## To do
Within the data that follows, set down exactly the lines from the one containing "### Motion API" through the one containing "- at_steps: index", both ends included.

BEGIN

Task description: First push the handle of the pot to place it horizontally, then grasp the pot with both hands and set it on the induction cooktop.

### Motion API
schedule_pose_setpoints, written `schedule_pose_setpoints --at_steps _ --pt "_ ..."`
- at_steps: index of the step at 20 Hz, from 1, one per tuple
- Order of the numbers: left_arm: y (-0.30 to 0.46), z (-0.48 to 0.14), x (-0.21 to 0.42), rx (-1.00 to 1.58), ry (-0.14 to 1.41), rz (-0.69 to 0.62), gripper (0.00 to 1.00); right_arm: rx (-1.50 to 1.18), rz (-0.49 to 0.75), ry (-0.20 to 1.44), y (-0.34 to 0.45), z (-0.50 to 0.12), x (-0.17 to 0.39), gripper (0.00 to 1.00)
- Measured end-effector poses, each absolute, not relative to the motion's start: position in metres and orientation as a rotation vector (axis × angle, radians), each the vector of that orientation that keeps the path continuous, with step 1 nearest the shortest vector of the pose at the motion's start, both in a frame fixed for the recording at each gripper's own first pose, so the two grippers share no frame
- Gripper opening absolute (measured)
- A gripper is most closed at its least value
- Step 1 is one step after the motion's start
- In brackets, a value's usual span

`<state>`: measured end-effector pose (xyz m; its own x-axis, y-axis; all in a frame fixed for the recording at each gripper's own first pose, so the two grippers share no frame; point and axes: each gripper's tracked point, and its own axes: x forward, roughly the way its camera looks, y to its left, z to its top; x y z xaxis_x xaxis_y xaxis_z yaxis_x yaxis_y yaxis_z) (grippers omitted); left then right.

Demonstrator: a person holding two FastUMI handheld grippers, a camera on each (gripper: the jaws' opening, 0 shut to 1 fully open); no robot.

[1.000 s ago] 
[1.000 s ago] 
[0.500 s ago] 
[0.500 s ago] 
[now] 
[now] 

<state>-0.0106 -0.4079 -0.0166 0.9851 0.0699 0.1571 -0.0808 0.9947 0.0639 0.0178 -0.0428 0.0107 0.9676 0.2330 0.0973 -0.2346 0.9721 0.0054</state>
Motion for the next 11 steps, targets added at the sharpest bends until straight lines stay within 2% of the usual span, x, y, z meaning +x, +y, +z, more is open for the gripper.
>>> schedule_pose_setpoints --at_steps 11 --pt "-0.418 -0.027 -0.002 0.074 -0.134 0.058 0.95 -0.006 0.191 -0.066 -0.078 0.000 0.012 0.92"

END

## Your solution
### Motion API
schedule_pose_setpoints, written `schedule_pose_setpoints --at_steps _ --pt "_ ..."`
- at_steps: index of the step at 20 Hz, from 1, one per tuple

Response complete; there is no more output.